- _What to do_
Exactly as written, transcribe the lines that run from the one containing "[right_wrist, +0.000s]" to the end of the records below.

Stored data:
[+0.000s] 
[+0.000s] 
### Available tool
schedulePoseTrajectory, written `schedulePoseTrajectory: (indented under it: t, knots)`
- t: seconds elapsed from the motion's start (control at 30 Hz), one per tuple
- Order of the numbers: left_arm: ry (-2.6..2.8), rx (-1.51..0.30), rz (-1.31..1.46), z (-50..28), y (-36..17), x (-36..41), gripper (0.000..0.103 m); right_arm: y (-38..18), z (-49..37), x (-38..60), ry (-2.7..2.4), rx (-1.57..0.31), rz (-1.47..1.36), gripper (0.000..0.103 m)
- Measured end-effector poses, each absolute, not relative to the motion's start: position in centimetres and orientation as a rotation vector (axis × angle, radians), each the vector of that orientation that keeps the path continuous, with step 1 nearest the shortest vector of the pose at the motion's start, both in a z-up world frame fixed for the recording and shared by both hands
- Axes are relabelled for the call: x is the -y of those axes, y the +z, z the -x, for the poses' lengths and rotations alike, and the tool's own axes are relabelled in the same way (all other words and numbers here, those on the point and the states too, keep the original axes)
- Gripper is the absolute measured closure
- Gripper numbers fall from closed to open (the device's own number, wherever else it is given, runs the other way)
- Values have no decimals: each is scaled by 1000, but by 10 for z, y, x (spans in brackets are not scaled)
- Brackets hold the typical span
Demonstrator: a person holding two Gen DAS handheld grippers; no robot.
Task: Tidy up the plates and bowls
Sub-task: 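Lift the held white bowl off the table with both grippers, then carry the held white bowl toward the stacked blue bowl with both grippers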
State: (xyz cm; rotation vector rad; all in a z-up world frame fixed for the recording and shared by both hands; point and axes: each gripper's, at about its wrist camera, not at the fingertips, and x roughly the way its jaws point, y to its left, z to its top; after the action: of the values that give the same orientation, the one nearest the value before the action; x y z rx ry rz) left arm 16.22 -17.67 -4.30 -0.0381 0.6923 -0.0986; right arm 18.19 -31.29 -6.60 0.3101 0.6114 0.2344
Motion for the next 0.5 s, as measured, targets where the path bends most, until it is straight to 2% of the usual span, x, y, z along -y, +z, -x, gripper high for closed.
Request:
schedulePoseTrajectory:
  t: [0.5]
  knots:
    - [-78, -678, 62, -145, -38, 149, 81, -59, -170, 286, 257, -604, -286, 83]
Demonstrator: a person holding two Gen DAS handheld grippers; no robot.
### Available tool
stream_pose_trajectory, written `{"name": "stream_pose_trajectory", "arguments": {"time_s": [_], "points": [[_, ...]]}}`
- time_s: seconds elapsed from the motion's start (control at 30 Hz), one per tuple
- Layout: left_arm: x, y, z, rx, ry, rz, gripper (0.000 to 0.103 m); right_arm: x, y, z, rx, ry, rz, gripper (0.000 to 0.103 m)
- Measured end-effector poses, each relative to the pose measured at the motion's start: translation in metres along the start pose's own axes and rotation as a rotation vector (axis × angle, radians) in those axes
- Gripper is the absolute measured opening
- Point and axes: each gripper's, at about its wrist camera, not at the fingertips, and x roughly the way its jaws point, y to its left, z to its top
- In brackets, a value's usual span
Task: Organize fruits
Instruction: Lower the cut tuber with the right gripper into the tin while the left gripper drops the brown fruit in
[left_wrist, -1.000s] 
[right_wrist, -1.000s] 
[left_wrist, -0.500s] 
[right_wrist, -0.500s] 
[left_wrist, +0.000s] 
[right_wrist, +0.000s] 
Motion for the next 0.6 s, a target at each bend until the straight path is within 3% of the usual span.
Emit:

- _Solution_
[right_wrist, +0.000s] 
Motion for the next 0.6 s, a target at each bend until the straight path is within 3% of the usual span.
Emit:

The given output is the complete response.